_WHAT THE TASK REQUIRES_
For each line below that includes the word "instance", make a copy.

_DATA RECORDS_
+++
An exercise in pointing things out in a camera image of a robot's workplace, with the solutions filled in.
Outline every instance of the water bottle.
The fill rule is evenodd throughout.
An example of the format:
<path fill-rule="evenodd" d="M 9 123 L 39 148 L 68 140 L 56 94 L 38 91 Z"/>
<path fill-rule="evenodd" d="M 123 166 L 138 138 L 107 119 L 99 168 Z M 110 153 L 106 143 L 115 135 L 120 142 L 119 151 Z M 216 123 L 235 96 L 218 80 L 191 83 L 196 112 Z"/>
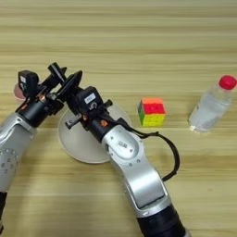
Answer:
<path fill-rule="evenodd" d="M 189 117 L 192 131 L 208 132 L 214 128 L 231 105 L 231 92 L 236 83 L 235 78 L 226 75 L 220 79 L 217 85 L 204 93 Z"/>

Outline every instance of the black cable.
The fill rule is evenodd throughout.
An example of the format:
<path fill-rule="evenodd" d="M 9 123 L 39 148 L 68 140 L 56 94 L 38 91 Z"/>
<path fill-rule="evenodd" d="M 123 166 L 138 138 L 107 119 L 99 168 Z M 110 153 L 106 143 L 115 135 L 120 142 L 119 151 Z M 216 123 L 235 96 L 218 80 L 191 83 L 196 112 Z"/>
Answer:
<path fill-rule="evenodd" d="M 116 125 L 121 125 L 122 127 L 124 127 L 124 129 L 126 129 L 127 131 L 131 131 L 132 133 L 134 133 L 137 136 L 139 136 L 141 139 L 146 139 L 146 138 L 151 137 L 151 136 L 162 138 L 168 144 L 168 146 L 170 147 L 170 149 L 171 149 L 171 151 L 172 151 L 172 153 L 174 155 L 174 168 L 173 168 L 173 170 L 168 175 L 166 175 L 165 177 L 162 178 L 162 181 L 168 181 L 174 175 L 177 174 L 177 172 L 178 172 L 178 170 L 180 168 L 181 158 L 180 158 L 180 154 L 179 154 L 179 151 L 178 151 L 176 145 L 169 138 L 161 135 L 159 133 L 159 131 L 145 133 L 145 132 L 142 132 L 142 131 L 135 130 L 134 128 L 132 128 L 128 124 L 119 123 L 119 122 L 117 122 L 115 120 L 109 119 L 109 118 L 104 117 L 102 115 L 99 115 L 99 117 L 101 119 L 104 119 L 104 120 L 108 121 L 108 122 L 112 122 L 112 123 L 114 123 Z"/>

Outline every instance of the robotic arm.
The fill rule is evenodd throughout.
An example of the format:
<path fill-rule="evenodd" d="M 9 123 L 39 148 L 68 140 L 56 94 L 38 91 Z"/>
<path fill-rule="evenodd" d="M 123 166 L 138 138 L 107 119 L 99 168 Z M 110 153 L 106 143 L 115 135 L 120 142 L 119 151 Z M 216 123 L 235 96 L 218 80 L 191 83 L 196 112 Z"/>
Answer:
<path fill-rule="evenodd" d="M 66 68 L 58 69 L 61 74 L 51 74 L 42 84 L 36 73 L 21 71 L 19 87 L 26 97 L 25 102 L 0 125 L 0 234 L 3 231 L 2 215 L 7 191 L 15 177 L 18 163 L 36 135 L 37 128 L 51 115 L 55 115 L 65 101 L 69 87 L 79 78 L 66 79 Z M 61 84 L 57 92 L 51 92 Z"/>
<path fill-rule="evenodd" d="M 148 135 L 142 132 L 141 136 L 134 134 L 136 130 L 122 118 L 117 121 L 112 119 L 107 111 L 112 102 L 108 100 L 104 103 L 94 87 L 84 90 L 76 87 L 66 101 L 75 115 L 66 126 L 71 129 L 80 122 L 107 150 L 111 164 L 121 177 L 143 236 L 191 237 L 181 224 L 164 182 L 145 156 L 141 138 Z M 169 139 L 159 136 L 170 147 L 175 147 Z"/>

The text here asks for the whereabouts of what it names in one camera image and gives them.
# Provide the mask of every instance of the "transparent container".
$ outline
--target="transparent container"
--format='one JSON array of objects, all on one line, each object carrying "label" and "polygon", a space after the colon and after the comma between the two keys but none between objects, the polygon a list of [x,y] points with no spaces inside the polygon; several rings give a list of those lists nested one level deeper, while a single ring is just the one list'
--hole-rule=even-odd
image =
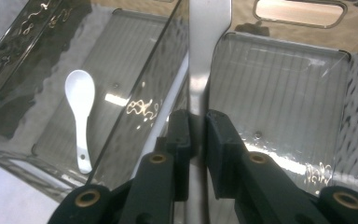
[{"label": "transparent container", "polygon": [[[131,178],[170,111],[186,108],[188,23],[186,0],[29,1],[0,40],[0,166],[57,201]],[[89,175],[63,89],[76,69],[97,90]],[[358,1],[233,0],[211,75],[210,108],[249,150],[314,195],[358,191]],[[231,200],[210,199],[213,223],[237,222]]]}]
+++
_ANSWER SPACE_
Outline every instance of the water bottle.
Outline every instance of the black cable.
Outline every instance of the robotic arm.
# Provide the mask of every instance of the "transparent container".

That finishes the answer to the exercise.